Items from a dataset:
##############################
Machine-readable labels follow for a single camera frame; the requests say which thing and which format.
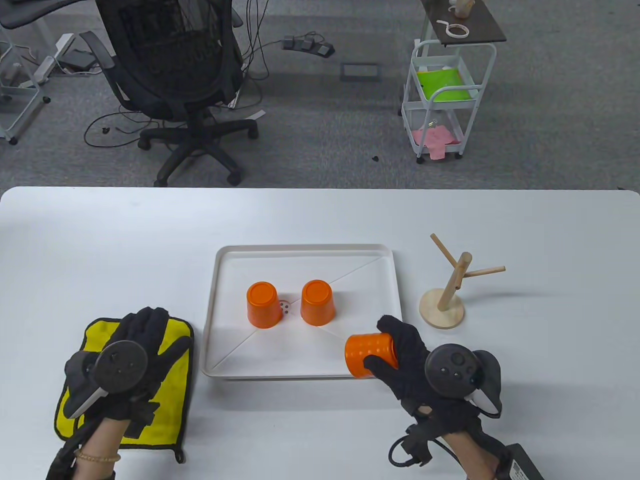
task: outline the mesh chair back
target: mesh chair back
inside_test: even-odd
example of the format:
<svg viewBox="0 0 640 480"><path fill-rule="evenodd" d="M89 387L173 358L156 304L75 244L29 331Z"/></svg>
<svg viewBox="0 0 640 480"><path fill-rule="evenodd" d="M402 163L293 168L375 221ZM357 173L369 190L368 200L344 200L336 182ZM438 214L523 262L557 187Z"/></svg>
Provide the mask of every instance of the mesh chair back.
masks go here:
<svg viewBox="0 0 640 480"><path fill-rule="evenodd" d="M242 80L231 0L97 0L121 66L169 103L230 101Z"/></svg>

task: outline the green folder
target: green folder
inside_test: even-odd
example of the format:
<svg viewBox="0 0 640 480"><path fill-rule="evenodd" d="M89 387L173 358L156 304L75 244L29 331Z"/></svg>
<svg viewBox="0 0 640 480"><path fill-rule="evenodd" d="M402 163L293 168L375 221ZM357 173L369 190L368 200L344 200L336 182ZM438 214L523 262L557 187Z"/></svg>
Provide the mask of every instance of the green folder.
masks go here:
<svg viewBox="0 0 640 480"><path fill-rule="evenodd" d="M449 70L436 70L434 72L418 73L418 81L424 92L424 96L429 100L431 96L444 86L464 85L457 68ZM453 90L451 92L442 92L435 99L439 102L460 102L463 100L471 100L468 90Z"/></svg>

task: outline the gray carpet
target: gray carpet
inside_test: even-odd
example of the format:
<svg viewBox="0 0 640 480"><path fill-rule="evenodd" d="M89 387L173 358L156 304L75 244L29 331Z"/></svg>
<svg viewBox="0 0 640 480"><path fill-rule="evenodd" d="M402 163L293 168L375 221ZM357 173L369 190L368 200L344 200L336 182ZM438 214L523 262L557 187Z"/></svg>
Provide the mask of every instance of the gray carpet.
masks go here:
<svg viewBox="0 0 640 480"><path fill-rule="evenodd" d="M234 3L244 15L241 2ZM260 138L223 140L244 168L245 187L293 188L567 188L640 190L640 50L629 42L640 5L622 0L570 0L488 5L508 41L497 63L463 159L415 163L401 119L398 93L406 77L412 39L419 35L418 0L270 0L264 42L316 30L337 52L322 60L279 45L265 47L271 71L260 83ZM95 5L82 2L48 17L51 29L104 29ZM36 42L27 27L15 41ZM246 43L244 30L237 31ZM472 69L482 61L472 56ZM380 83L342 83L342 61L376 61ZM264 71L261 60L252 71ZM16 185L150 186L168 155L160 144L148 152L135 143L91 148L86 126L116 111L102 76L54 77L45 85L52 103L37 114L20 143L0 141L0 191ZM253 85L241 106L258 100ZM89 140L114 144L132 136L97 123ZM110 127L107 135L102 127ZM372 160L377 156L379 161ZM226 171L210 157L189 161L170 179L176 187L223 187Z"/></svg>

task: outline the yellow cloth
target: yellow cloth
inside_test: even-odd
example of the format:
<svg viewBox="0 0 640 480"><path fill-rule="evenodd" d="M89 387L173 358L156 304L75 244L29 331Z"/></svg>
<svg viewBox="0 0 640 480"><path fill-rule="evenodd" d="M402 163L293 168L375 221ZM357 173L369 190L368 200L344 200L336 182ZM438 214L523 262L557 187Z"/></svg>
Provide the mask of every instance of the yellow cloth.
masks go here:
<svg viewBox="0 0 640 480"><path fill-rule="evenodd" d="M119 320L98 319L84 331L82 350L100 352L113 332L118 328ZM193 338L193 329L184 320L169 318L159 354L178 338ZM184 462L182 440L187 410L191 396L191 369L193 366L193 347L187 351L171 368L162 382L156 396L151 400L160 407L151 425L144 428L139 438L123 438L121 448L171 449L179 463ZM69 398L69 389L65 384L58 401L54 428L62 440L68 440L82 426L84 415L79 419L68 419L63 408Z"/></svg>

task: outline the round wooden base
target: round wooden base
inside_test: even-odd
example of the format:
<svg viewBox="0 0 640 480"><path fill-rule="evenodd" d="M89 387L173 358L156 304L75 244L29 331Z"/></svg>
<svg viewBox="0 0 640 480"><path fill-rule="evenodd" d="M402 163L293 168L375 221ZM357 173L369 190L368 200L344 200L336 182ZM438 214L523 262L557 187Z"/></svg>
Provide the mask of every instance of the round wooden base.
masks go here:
##############################
Exercise requirements: Copy out the range of lines above starting at the line with "target: gray carpet" and ending at the line with "Provide the mask of every instance of the yellow", exactly and including both.

Solution:
target: gray carpet
inside_test: even-odd
example of the format:
<svg viewBox="0 0 640 480"><path fill-rule="evenodd" d="M89 387L173 358L156 304L75 244L29 331Z"/></svg>
<svg viewBox="0 0 640 480"><path fill-rule="evenodd" d="M402 163L293 168L375 221ZM357 173L369 190L368 200L344 200L336 182ZM438 214L523 262L557 187Z"/></svg>
Provide the mask of every instance of the gray carpet.
masks go here:
<svg viewBox="0 0 640 480"><path fill-rule="evenodd" d="M234 3L244 15L241 2ZM260 138L223 140L244 168L245 187L293 188L567 188L640 190L640 50L629 42L640 5L622 0L570 0L488 5L508 41L497 63L463 159L415 163L401 119L398 93L406 77L412 39L419 35L418 0L270 0L264 42L316 30L337 52L322 60L279 45L265 47L271 71L260 83ZM95 5L82 2L48 17L51 29L104 29ZM36 42L27 27L15 41ZM246 43L244 30L237 31ZM472 69L482 61L472 56ZM380 83L342 83L342 61L376 61ZM264 71L261 60L252 71ZM16 185L150 186L168 155L160 144L148 152L135 143L91 148L86 126L116 111L102 76L54 77L45 85L52 103L37 114L20 143L0 141L0 191ZM253 85L241 106L258 100ZM89 140L114 144L132 136L97 123ZM110 127L107 135L102 127ZM372 160L377 156L379 161ZM226 171L210 157L189 161L170 179L176 187L223 187Z"/></svg>

task: outline the yellow cloth
target: yellow cloth
inside_test: even-odd
example of the format:
<svg viewBox="0 0 640 480"><path fill-rule="evenodd" d="M89 387L173 358L156 304L75 244L29 331Z"/></svg>
<svg viewBox="0 0 640 480"><path fill-rule="evenodd" d="M402 163L293 168L375 221ZM357 173L369 190L368 200L344 200L336 182ZM438 214L523 262L557 187Z"/></svg>
Provide the mask of every instance of the yellow cloth.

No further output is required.